Disaster recovery strategies for StreamHouse.

7 min readOperations

Backup Strategy

StreamHouse's disaggregated architecture simplifies backup and recovery. Event data in S3 is inherently durable (11 nines). The critical component to back up is the metadata store (PostgreSQL), which contains topic definitions, partition state, segment locations, and consumer group offsets.

Metadata Store Backup

Regular PostgreSQL backups ensure you can recover topic and consumer state.

bash
# Automated daily backup with pg_dump
pg_dump -h localhost -U streamhouse -d streamhouse -F c -f backup_$(date +%Y%m%d).dump

# For managed databases (RDS/Aurora), enable automated backups
# with point-in-time recovery (PITR) for the most protection

# Restore from backup
pg_restore -h localhost -U streamhouse -d streamhouse -c backup_20260115.dump

Recovery Procedures

Recovery procedures depend on the type of failure.

  • Agent failure: Automatic. Other agents detect via lease expiry and take over work. No data loss.
  • S3 outage: Agents buffer writes in memory and retry. Consumers may experience increased latency. Recovery is automatic when S3 returns.
  • Metadata store failure: Agents cannot accept new writes or update consumer offsets.

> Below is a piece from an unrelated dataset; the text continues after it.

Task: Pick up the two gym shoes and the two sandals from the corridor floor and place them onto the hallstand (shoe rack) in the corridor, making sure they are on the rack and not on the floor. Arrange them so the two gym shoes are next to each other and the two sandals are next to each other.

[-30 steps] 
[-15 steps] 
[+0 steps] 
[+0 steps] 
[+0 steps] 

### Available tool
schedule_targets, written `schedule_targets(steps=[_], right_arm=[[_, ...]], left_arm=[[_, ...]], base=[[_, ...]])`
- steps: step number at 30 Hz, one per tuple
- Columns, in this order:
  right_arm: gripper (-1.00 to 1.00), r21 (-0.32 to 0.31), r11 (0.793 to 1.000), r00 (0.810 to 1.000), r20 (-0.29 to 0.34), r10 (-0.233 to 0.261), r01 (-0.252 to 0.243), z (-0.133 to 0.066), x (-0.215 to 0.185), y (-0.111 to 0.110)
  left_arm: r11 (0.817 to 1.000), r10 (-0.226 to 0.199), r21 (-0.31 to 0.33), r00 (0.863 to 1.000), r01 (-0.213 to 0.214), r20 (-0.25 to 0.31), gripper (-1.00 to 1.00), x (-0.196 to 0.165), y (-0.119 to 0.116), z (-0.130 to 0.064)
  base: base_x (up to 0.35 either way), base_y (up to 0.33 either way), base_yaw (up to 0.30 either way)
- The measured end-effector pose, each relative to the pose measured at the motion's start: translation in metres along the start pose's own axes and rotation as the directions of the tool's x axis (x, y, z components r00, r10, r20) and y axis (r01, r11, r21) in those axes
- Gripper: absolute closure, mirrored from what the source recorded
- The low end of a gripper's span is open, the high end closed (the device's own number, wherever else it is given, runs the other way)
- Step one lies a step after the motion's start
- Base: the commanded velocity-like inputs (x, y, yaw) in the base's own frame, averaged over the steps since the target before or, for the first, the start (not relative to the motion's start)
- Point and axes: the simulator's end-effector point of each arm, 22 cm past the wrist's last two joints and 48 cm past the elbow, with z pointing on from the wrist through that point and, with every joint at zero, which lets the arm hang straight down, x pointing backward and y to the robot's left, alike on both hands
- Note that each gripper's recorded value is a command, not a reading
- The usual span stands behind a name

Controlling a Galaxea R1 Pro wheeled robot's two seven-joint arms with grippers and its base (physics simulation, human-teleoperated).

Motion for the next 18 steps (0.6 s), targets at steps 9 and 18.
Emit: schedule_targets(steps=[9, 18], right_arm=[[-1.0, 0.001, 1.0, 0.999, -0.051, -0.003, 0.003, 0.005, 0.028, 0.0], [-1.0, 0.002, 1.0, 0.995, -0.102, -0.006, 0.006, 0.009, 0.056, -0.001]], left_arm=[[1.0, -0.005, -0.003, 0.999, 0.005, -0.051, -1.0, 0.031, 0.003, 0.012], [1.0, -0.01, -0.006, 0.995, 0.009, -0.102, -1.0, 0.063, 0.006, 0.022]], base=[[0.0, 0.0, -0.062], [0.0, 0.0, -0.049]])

Restore from backup or failover to replica.
  • Full disaster recovery: Restore metadata from backup, point agents at the same S3 bucket, and restart. All data is recovered.

Cross-Region Replication

For multi-region disaster recovery, enable S3 Cross-Region Replication (CRR) on your data bucket and set up a standby PostgreSQL replica in the target region. In a regional failure, promote the standby replica and point agents at the replicated S3 bucket.